Why are Marketing Ideas Important?

Why are Marketing Ideas Important?

Marketing ideas are the lifeblood of keeping your business relevant and help you to reach clients that you may otherwise not be exposed to.  While all businesses engage in some sort of marketing, it is the unique marketing ideas that keep businesses ahead of the pack.  When you come up with marketing ideas that differ from traditional methods, your business can be put in a position to really out maneuver the competition.  
How to come up with Marketing Ideas for you business

1. Identify your products, services, and clients
The most basic step before coming up with unique marketing ideas is to examine what you provide and who you provide them to.  Try to ask yourself, what makes my product or services unique? Why should my client base choose my business over my competitors? What type of clients do I have?  Only when you have fully identified everything about your business structure can you start to create new marketing ideas. 

2. Evaluate your budget
Many marketing ideas that would serve any number of purposes for your company can be through of, however often budget constraints restrict which ones you can use.  Consider what your marketing budget is and how it can best serve you through your client base.  Budget constraints are very important, so do not break them unless you are completely sure that you have developed marketing ideas that will bring in more revenue than they cost.  

3. Marketing Ideas
Once you have your ground rules for your products, clients, and budget restrictions, you now must consider different marketing ideas.  Some marketing ideas include the following:  Building a referral network can greatly increase the amount of clients to you have and your business relationship with other businesses, post your services in public places and pass out business cards whenever possible. 
The internet can provide a host of marketing forms.  Building a website can be the first step, but you can also use search engine optimization and link your website to content pages in order to direct traffic to you.  You can even do some non-traditional forms of marketing, such as putting up viral videos of your business, hosting competitions, or combing the internet with real world advertisements.  

4. Putting your Marketing Ideas into effect
Finally, once you have put your marketing ideas into a plan, you must implement them into action.
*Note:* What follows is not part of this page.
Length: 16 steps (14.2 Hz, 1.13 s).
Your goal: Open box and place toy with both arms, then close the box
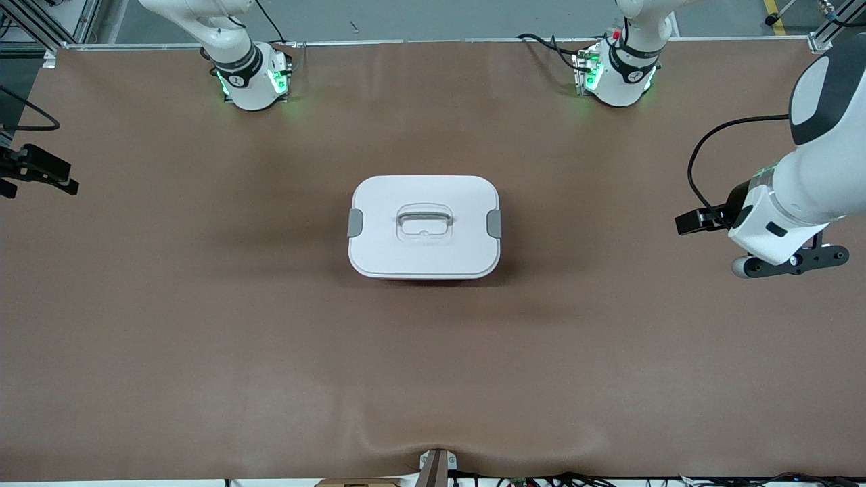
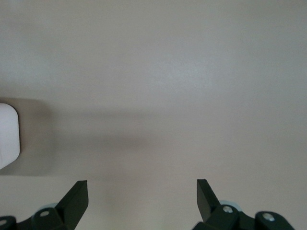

Start by drafting your plan which will consider your client base, your overall business plan, and what mediums you will use to get your brand and advertisements to the client.  
Start by contacting the media services that you will need, allocating budget funds to pay for the marketing, and finally monitor how your marketing ideas are having an effect.  If you notice that your marketing ideas are not working or not being received well, you should not hesitate to modify them or pull them from your marketing plan.  

Marketing Ideas for specific businesses
Marketing ideas are not all one size fits all for every type of business.  Instead, you must evaluate what forms of marketing will best suit your company.  Retailers, who are trying to garner the attention of the general public, need to focus on their specific brands they offer, their pricing, and their image.  Therefore, it is important for retailers to have exciting visual marketing ideas, such as television commercials, print ads, and exciting websites.  
Professional services or other similarly situated businesses need to reach the specific consumers who require their products, but cannot use loud marketing ideas.  Instead, they should use more subtle and serious outlets for advertisements.  Their websites should be serious and informative and any visual advertisements showing that your business has experience, prestige, and a hard work ethic.  

Legal Issues
Always check to ensure that any marketing ideas you come up with do no violate trade or advertising regulations.  These regulations vary greatly depending on your industry, where your business is located, and how you plan on contacting consumers.  If you are unsure of the legal status of your marketing ideas, consult a legal professional who has experience working with business clients helping them adapt their marketing techniques to meet regulations.